Reproduce exactly, and only, the lines below from the one containing "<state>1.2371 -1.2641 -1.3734" through the one containing "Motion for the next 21".

· · · · ·

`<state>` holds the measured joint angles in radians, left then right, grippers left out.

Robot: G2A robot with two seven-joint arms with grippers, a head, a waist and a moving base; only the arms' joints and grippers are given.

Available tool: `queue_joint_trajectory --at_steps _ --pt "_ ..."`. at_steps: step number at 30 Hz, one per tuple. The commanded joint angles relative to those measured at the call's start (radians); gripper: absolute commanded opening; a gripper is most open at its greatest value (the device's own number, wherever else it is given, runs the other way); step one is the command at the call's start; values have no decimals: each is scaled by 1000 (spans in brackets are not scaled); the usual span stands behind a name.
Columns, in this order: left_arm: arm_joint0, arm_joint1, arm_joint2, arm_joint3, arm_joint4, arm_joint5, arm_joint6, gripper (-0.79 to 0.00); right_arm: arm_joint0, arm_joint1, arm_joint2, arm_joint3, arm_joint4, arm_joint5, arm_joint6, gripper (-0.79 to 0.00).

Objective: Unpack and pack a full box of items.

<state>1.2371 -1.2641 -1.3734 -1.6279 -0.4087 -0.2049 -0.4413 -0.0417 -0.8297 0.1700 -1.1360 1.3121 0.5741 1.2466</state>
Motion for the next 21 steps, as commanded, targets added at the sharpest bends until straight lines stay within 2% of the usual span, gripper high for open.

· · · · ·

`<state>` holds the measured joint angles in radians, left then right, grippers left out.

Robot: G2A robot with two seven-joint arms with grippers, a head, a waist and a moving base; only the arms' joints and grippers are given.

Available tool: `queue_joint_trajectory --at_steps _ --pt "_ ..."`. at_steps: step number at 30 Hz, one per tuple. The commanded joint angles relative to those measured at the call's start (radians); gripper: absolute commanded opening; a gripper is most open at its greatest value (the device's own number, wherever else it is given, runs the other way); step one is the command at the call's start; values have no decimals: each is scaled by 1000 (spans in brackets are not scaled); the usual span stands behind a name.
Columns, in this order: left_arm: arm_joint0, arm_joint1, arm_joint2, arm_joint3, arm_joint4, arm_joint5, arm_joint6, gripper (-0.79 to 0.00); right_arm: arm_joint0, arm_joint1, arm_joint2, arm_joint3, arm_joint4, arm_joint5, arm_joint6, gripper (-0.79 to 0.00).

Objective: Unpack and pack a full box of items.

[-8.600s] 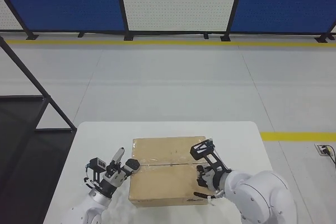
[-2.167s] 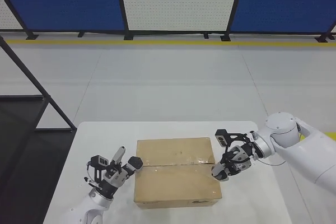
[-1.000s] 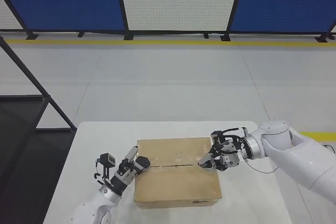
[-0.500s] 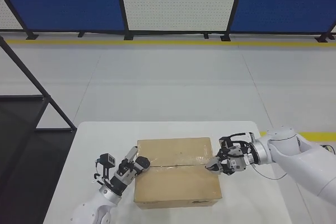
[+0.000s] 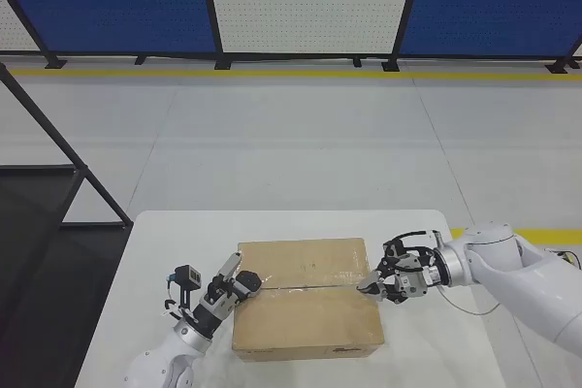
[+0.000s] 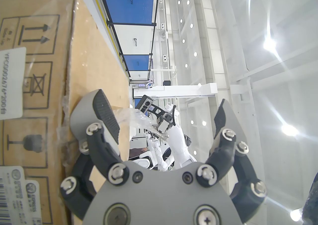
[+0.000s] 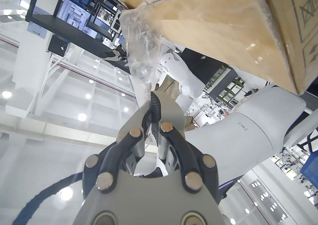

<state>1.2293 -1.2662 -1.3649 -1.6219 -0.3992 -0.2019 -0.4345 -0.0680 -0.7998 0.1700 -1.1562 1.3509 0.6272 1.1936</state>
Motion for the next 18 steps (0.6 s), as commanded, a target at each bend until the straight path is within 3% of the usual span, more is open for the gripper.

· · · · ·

*Response to the exercise*:
<state>1.2371 -1.2641 -1.3734 -1.6279 -0.4087 -0.2049 -0.4413 -0.0417 -0.8297 0.1700 -1.1360 1.3121 0.5741 1.2466</state>
Motion for the next 21 steps, as commanded, targets added at the sharpest bends until straight lines stay within 2% of the usual span, gripper high for open.

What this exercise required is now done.